No es un camino fácil. Hasta geográficamente el camino de Galilea a Jerusalén es cuesta arriba. Sobre todo la última parte, la que va de Jericó a Jerusalén. Pero, además, Jesús sabe lo que le espera. Se siente agitado. Siente temor y angustia. Sabe que el enfrentamiento es inevitable y sabe también que él es la parte más débil, la caña cascada que se terminará de quebrar ante la fuerza de los poderosos que no pueden aguantar su mensaje liberador, la buena nueva del Padre Dios que ama a todos y que desea nuestra salvación. Ni los romanos ni los jerifaltes del mundo judío de la época pueden soportar una subversión tal del orden constituido.
Si el grano de trigo muere, da mucho fruto
Es el misterio de la muerte y la vida concentrado en una sola frase. Es la piedra de toque de todos los optimismos. Al final, se chocan siempre con la muerte, ese momento final de la vida, que rompe, quiebra, destruye, derriba, tumba y asesina nuestras esperanzas.
Pero Jesús cree en el Dios de la Vida. Se sabe hijo del Abbá, del Padre de misericordia que ama a este mundo, que siente ternura por cada una de sus criaturas. Es capaz de ver más allá de las apariencias. La única forma de dar fruto, de alumbrar la vida nueva, es morir. Es necesario pasar por ese trance, por ese mal trago. Es obligado morir a una forma de vivir para nacer, renacer, a otra más llena y más plena.
Sólo el grano de trigo que muere, que se abandona en lo profundo de la tierra y se deja empodrecer en esa humedad oscura, es capaz de dar vida a una nueva planta que producirá nuevos frutos. Hay que confiar en que la mano del Dios de la Vida no nos abandonará nunca. Y que lo que parece una sepultura sin futuro, la tierra en que se hunde el grano, no es más que un seno materno acogedor que nutrirá y hará nacer la nueva vida.
Todos estamos llamados a pasar por la misma experiencia por la que pasó Jesús. Todos moriremos. Pero en nuestras manos está hacer de nuestra muerte un momento de fecundidad, de recreación de la vida, o un momento de muerte para siempre. No es fácil el camino. Ni siquiera a Jesús le resultó un camino de rosas. Le veremos llorar de angustia y dolor en el huerto de Getsemaní. Pero los que nos hemos comprometido a seguir al Dios de la Vida no podemos sino ser sembradores de vida. Cueste lo que cueste.

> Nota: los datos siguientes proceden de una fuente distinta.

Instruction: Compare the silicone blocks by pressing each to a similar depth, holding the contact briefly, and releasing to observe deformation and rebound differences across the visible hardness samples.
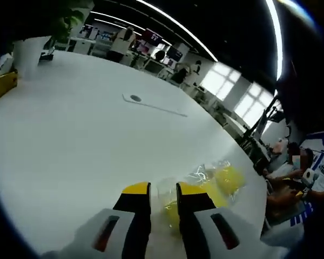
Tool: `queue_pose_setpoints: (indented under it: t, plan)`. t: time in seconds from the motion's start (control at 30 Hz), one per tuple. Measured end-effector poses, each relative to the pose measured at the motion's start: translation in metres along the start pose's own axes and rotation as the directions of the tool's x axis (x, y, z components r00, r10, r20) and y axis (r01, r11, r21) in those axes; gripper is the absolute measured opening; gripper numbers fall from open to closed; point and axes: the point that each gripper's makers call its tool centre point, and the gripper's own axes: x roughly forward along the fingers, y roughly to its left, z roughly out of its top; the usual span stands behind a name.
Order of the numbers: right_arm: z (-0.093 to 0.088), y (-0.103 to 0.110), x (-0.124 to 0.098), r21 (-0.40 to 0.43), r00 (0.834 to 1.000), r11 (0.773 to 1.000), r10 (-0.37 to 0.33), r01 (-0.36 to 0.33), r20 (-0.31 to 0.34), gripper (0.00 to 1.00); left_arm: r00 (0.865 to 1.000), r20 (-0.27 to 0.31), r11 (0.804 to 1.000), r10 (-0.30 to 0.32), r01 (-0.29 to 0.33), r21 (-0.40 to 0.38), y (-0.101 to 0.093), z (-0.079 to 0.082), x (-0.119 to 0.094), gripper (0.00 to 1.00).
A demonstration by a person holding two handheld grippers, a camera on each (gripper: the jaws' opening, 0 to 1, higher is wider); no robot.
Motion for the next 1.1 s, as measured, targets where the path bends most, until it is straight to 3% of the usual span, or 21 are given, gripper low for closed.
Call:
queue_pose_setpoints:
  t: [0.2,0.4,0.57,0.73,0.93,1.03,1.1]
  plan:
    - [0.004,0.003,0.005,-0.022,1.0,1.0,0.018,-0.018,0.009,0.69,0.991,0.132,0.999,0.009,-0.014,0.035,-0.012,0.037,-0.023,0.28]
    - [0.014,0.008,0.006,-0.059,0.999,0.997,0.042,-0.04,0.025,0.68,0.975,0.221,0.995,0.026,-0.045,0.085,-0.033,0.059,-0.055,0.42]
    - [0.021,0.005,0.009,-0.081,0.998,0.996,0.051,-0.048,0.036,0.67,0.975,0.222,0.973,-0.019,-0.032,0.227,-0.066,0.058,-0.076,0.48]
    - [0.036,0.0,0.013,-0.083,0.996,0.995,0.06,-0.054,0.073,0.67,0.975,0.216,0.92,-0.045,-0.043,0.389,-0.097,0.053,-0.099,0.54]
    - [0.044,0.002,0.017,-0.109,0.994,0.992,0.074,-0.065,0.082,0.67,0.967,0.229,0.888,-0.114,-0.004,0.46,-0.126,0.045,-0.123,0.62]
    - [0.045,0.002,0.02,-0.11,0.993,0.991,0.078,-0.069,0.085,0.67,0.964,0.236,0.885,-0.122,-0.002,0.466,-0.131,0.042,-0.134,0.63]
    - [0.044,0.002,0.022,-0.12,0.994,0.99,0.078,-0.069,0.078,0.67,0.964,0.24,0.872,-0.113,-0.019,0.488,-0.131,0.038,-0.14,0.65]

No hay otro modo de alumbrar esa nueva alianza de que habla la primera lectura. Una alianza en la que todos conoceremos a Dios, cuando perdone nuestros crímenes y no recuerde nuestros pecados, en la que sentiremos nuestro pecho lleno de su ley de amor y fraternidad, en la que el Reino sea una realidad para todos, especialmente para los más pobres y abandonados.